Alternatively what are the conditions on the coefficients for these two curves to intersect in the region $x \le 1 , y \ge 1$.
Any help would be appreciable
This is not what you want:
It is hard to say what concrete conditions on the coefficients such that $F,G$ intersect in $\mathbb{C}^2$.
However, by Chevalley's theorem, we know some informations of the set of coefficients such that $F,G$ intersect in $\mathbb{C}^2$.

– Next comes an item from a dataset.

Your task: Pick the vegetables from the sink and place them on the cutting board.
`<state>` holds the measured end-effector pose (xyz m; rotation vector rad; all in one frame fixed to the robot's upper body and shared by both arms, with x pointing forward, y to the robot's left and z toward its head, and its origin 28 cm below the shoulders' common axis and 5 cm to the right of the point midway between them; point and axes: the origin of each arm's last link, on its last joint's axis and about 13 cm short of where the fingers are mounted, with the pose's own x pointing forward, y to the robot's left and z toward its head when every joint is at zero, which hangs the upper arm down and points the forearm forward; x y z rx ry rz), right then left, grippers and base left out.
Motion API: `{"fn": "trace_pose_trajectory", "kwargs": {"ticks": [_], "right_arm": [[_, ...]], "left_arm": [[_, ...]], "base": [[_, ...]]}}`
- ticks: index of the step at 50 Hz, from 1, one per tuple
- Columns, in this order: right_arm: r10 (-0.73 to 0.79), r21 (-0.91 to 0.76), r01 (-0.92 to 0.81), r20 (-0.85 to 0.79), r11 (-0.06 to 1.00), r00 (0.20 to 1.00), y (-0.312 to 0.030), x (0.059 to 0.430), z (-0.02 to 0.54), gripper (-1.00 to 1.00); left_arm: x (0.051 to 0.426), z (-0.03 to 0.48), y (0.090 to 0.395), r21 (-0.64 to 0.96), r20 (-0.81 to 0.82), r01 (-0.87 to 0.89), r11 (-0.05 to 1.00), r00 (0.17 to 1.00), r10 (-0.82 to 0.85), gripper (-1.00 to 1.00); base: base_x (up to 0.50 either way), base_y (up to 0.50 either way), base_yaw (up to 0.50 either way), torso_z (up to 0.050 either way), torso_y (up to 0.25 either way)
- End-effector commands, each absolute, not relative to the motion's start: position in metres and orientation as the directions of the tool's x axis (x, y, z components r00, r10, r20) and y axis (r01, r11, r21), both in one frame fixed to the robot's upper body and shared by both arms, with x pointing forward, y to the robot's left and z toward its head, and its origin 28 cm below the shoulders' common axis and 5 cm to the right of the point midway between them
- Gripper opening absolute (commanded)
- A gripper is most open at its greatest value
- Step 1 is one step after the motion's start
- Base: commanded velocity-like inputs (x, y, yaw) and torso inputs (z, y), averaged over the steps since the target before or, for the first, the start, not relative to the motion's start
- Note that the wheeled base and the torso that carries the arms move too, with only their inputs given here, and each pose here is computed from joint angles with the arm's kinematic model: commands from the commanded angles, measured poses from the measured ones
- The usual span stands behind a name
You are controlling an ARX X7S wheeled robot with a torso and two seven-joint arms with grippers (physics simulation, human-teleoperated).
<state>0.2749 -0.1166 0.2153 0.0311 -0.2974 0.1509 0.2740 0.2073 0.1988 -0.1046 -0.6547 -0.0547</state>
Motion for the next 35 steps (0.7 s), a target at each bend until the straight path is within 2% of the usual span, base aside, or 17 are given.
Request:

Consider the map $\mathbb{C}[a,b,c,d,e,f,g,h,i,j]\to \mathbb{C}[a,b,c,d,e,f,g,h,i,j][x,y]/(F,G)$. Let $X,Y$ denote the affine schemes respectively corresponding to the rings. So we have a map from $Y\to X$, by Chevalley's theorem, we know that the image of $Y$ is a constructible set of $X$.
If we only consider the closed points $X_0$ of $X$ and $Y_0$ of $Y$. Then $F,G$ intersect if and only if $(a,b,c,d,e,f,g,h,i,j)$ in the image of $Y_0$.